Enviada em 28/08/2020

A mobilidade urbana é algo demasiadamente importante nos dias atuais. Com a evolução das indústrias e evolução da tecnologia, vários empregos surgiram e junto deles, a necessidade de se mover para o local de trabalho, ou até mesmo para lazer. E por isso, o ser humano criou diversos métodos para que pudesse se locomover para seu destino, tal como ruas, ciclovias, carros, motos e outros meios de locomoção. Mas isso nem sempre favoreceu a todos e muito menos ao meio ambiente, que com o aumento da produção desses meios, vem sendo prejudicado.

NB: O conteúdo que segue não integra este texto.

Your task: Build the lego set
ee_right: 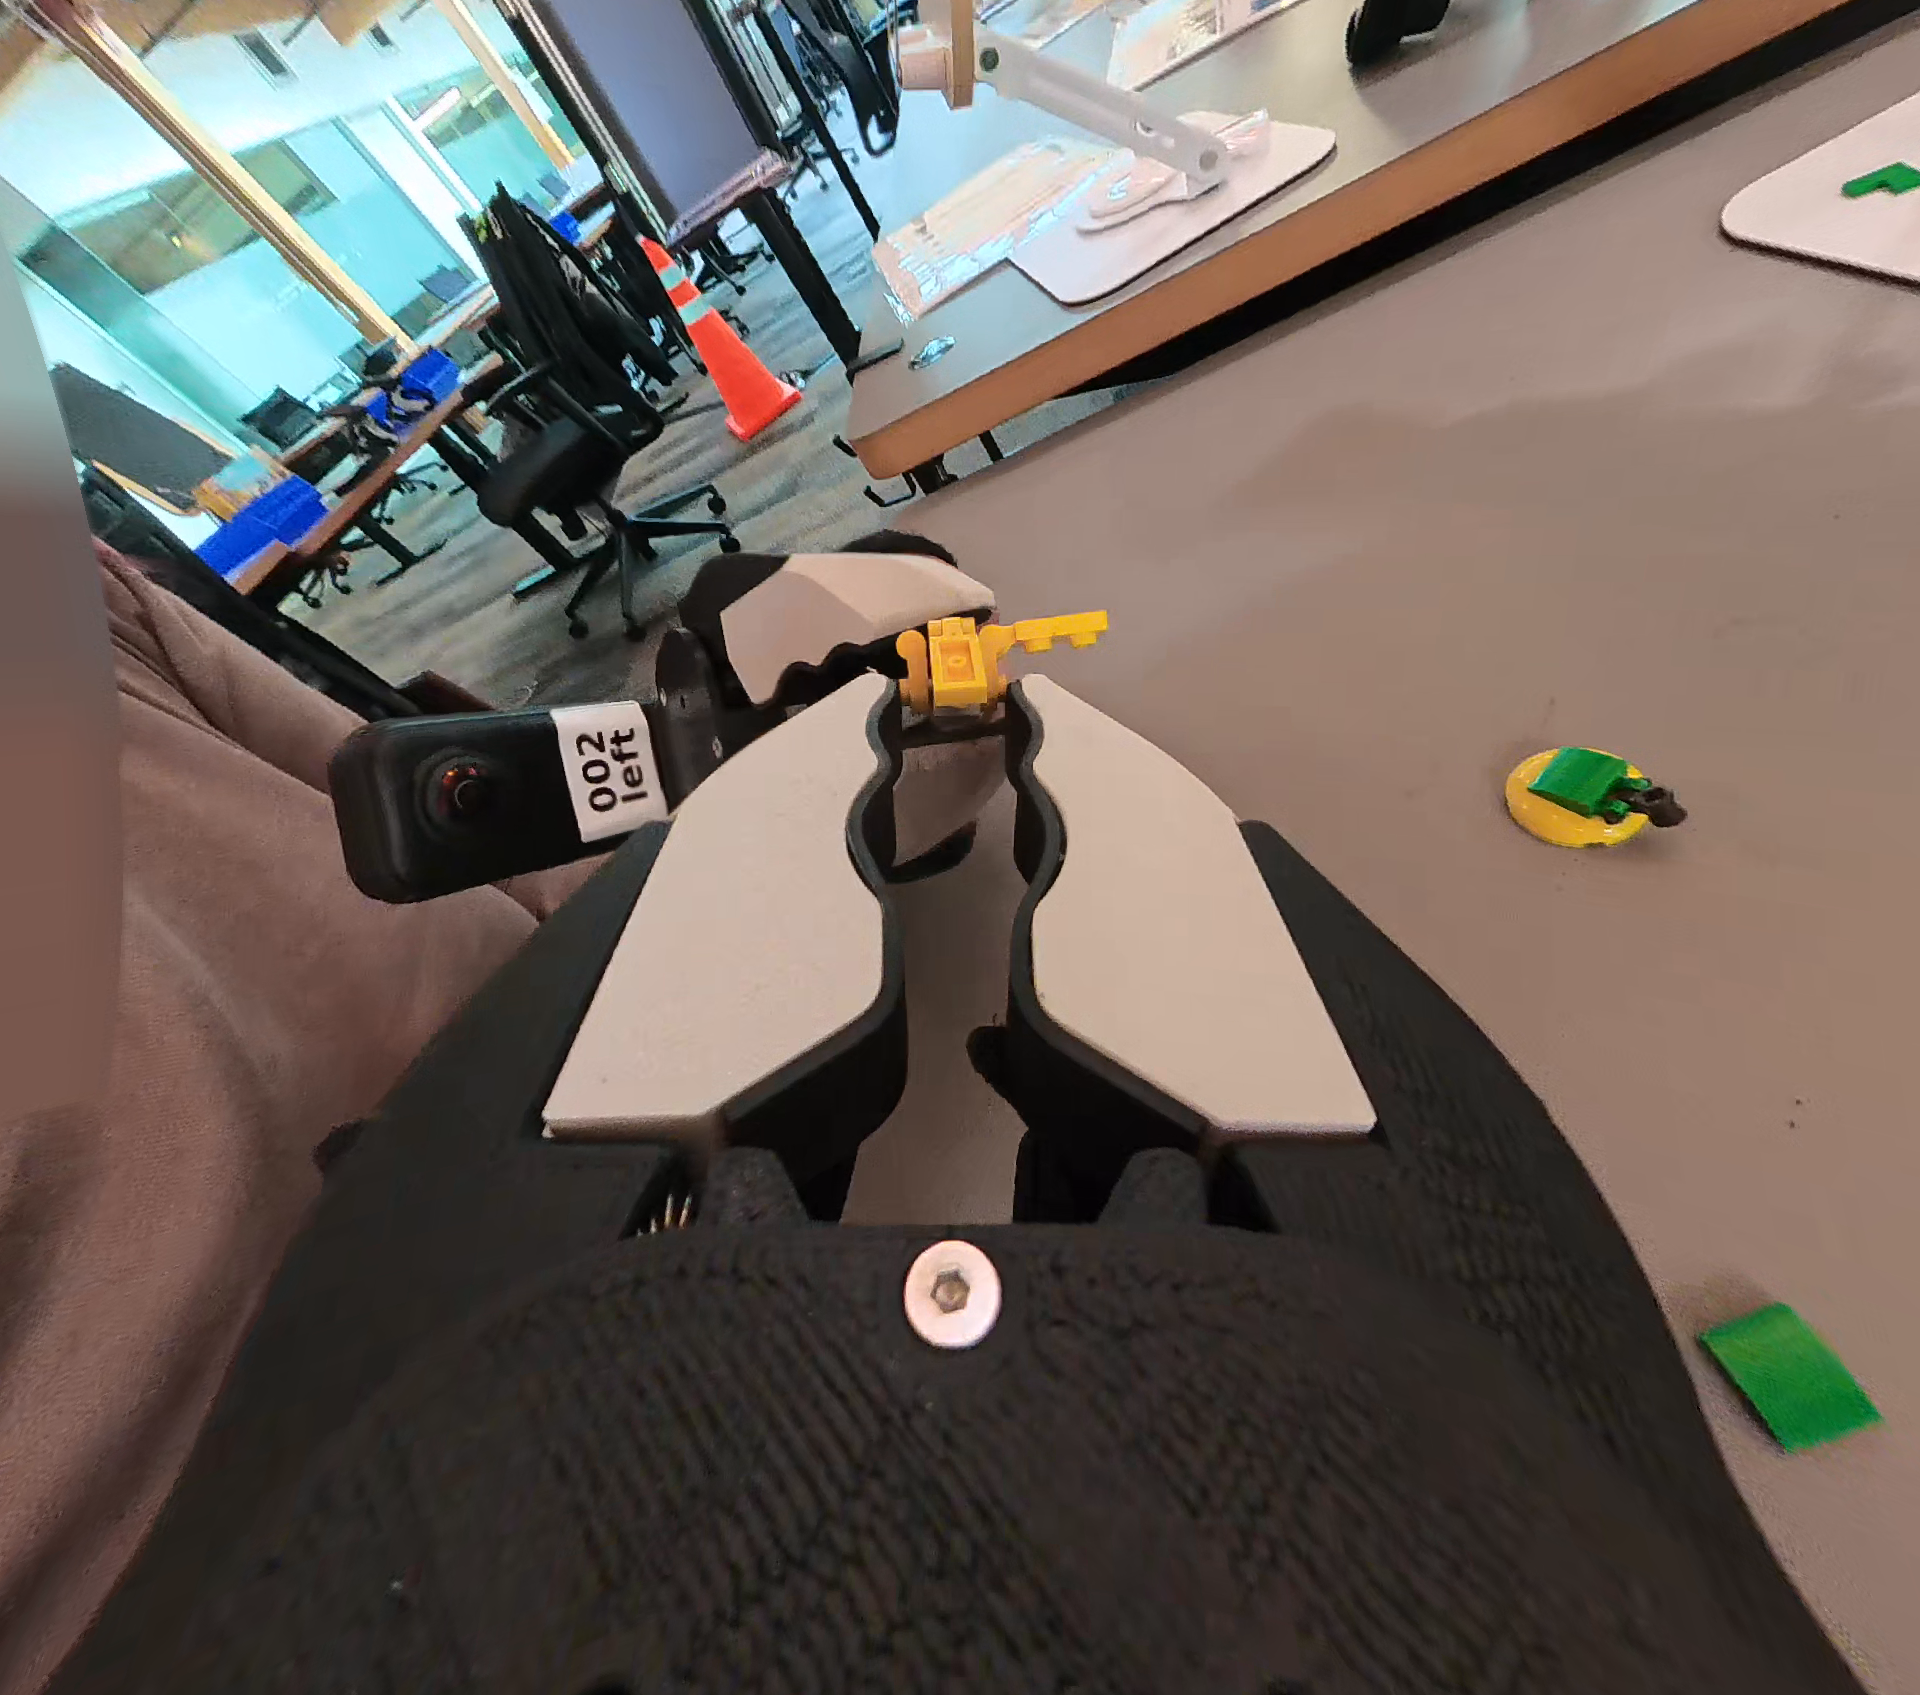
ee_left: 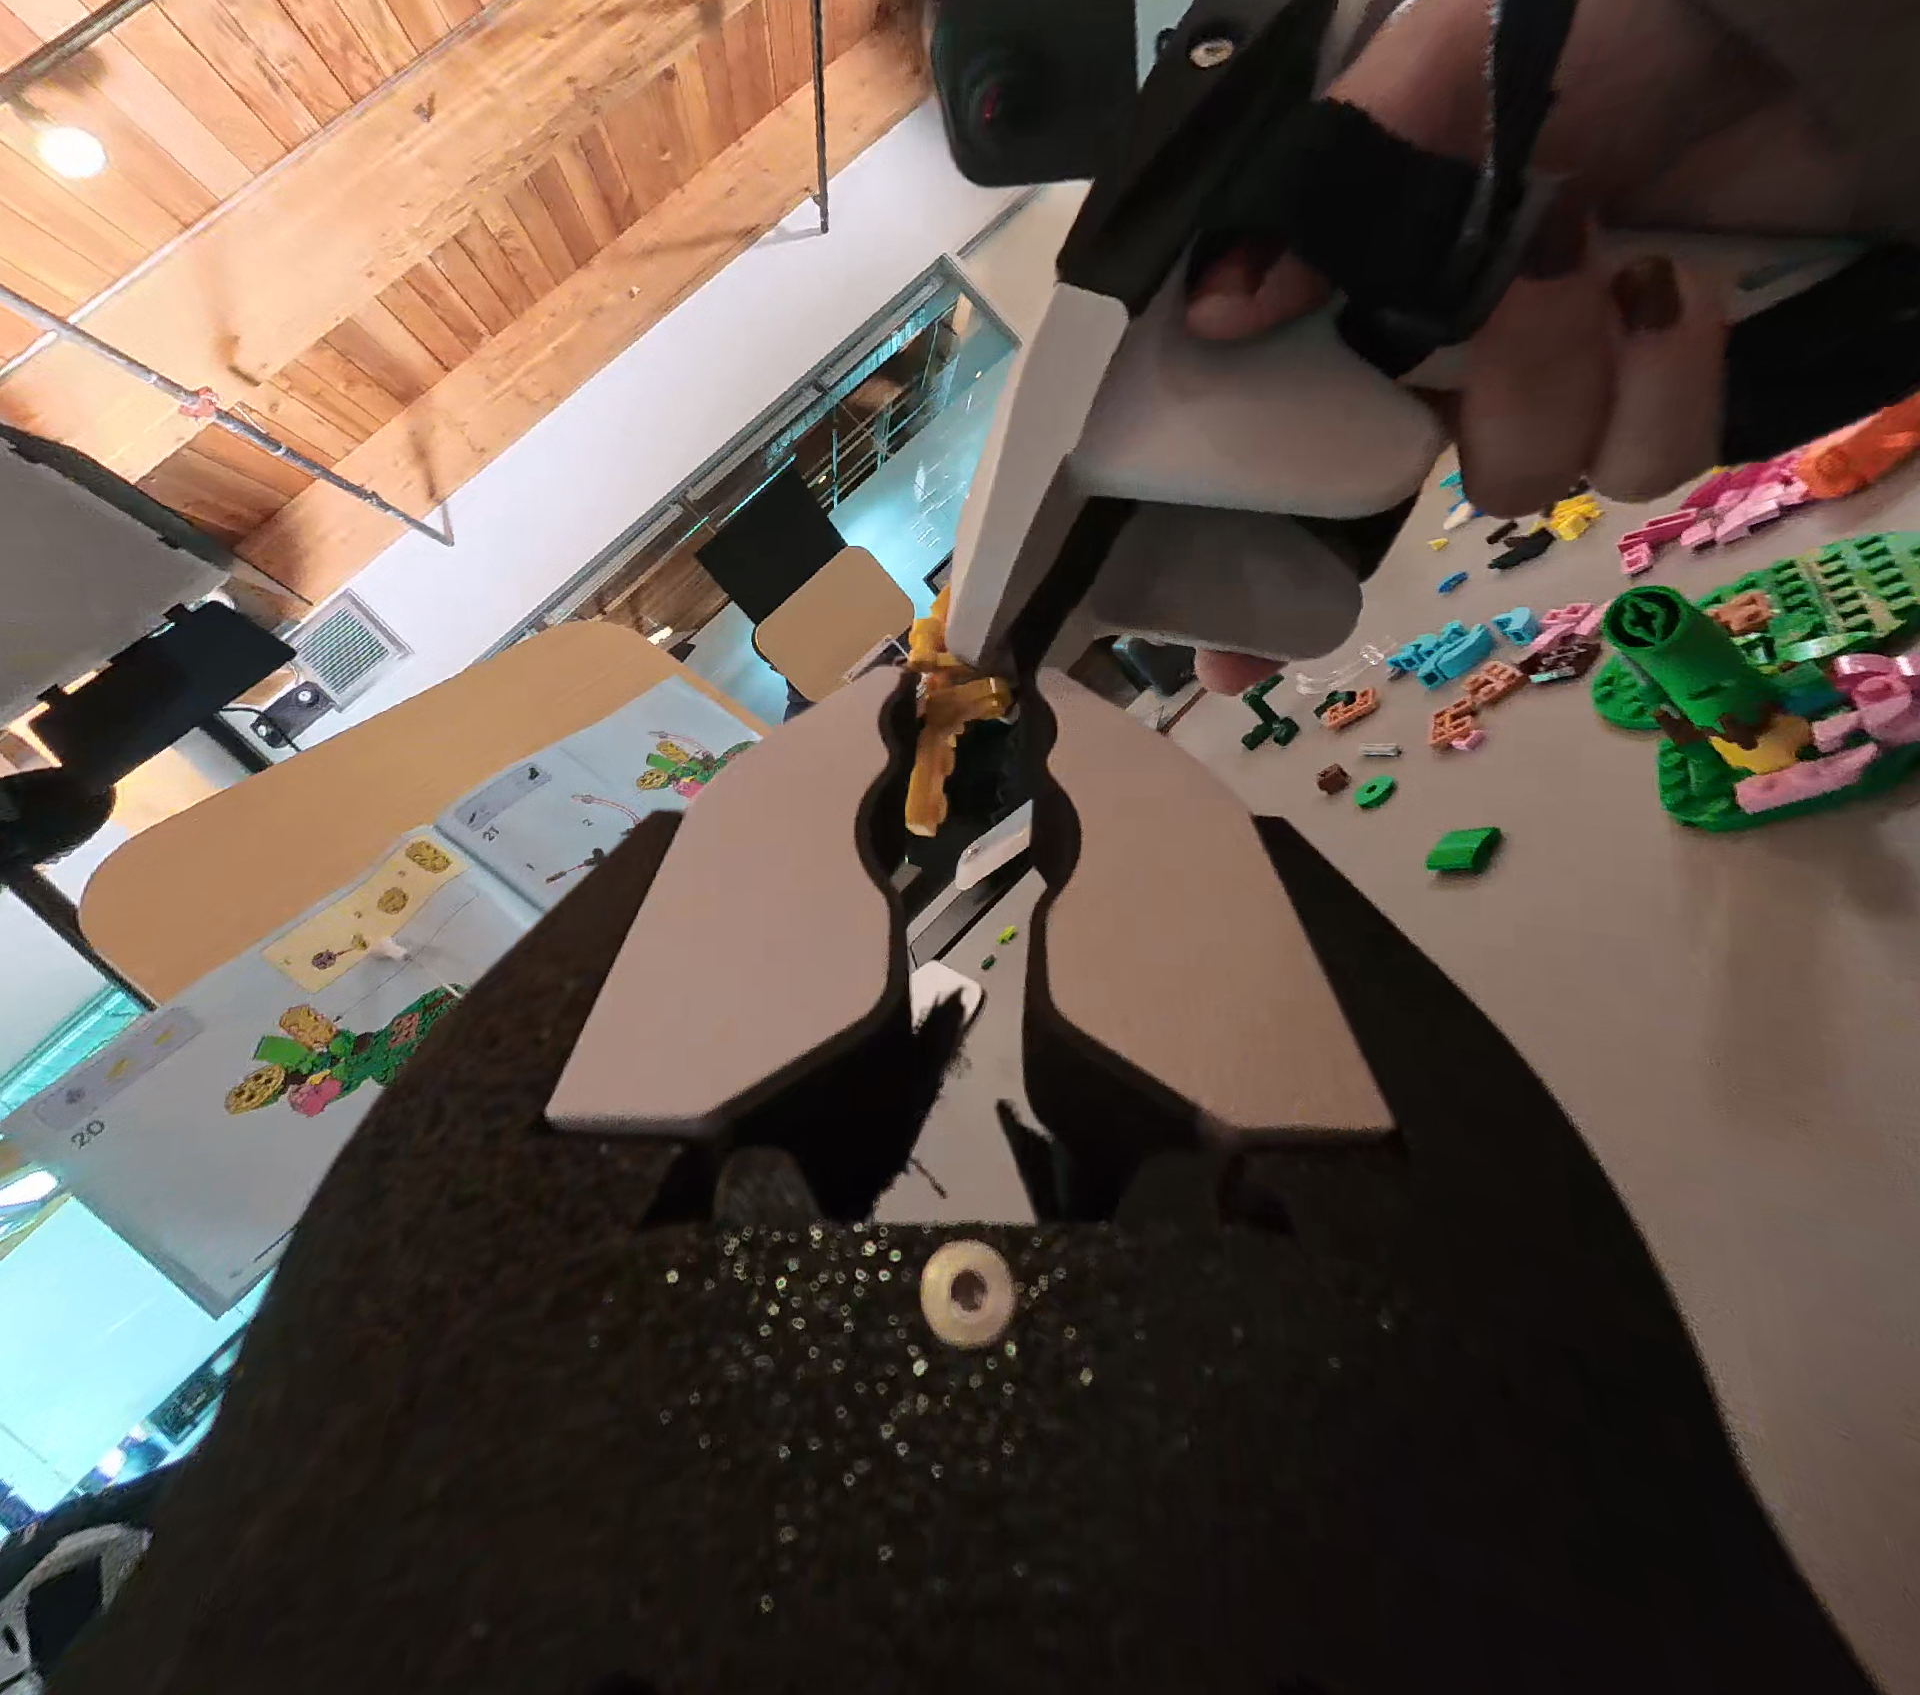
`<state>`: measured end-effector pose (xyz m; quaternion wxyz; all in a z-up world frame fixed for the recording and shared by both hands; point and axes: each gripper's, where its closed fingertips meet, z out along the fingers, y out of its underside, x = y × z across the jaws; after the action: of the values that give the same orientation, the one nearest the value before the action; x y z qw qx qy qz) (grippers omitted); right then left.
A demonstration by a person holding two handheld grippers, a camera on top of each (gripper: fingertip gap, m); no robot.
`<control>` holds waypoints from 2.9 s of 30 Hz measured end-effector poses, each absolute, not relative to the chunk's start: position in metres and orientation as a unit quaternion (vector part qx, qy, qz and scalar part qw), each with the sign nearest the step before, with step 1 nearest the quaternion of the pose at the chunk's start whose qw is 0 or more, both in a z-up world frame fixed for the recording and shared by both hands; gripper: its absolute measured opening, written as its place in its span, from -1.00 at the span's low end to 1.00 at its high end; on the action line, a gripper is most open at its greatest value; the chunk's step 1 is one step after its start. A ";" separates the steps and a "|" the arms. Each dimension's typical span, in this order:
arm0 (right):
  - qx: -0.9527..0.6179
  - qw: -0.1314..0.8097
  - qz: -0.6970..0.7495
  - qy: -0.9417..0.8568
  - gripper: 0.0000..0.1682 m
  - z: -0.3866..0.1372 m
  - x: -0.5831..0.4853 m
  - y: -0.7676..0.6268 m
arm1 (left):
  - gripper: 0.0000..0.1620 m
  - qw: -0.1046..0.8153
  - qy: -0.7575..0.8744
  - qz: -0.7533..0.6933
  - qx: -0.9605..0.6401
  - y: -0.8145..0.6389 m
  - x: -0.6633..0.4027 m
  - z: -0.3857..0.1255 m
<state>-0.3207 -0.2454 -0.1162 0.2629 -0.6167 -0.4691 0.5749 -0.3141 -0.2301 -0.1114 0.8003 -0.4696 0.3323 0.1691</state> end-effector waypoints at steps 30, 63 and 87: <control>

Ao citar o desfavorecimento na mobilidade urbana, devemos relembrar o Artigo 5°, o qual diz: “Todos são iguais perante a lei, sem distinção de qualquer natureza, garantindo-se aos brasileiros e aos estrangeiros residentes no País a inviolabilidade do direito à vida, à liberdade, à igualdade, à segurança e à propriedade.”. E na sua décima quinta lei é dito que “É livre a locomoção no território nacional em tempo de paz, podendo qualquer pessoa, nos termos da lei, nele entrar, permanecer ou dele sair com seus bens.”.

Os deficientes físicos encaram uma enorme dificuldade de locomoção até mesmo dentro do próprio município e embora haja a inclusão deles na lei do direito de ir e vir, é de suma importância ressaltar que não é apenas necessário incluir, mas também dar acesso. Muitas ruas possuem uma má infraestrutura, como calçadas, meio-fios e rampas antigas, que estão em más condições e consequentemente dificultam a movimentação de pessoas com mobilidade reduzida e até mesmo deficientes visuais.

Sabendo disso, é fundamental promover uma ação governamental em prol da melhora  de ruas, a qual não prejudicará o meio ambiente, devido ao fato de ser uma restauração de estrutura já existente, sem a necessidade de remover regiões com árvores. Assim como as pessoas que não são desfavorecidas, os portadores de deficiência devem ser tratados como normais e terem acessibilidade à mobilidade necessária.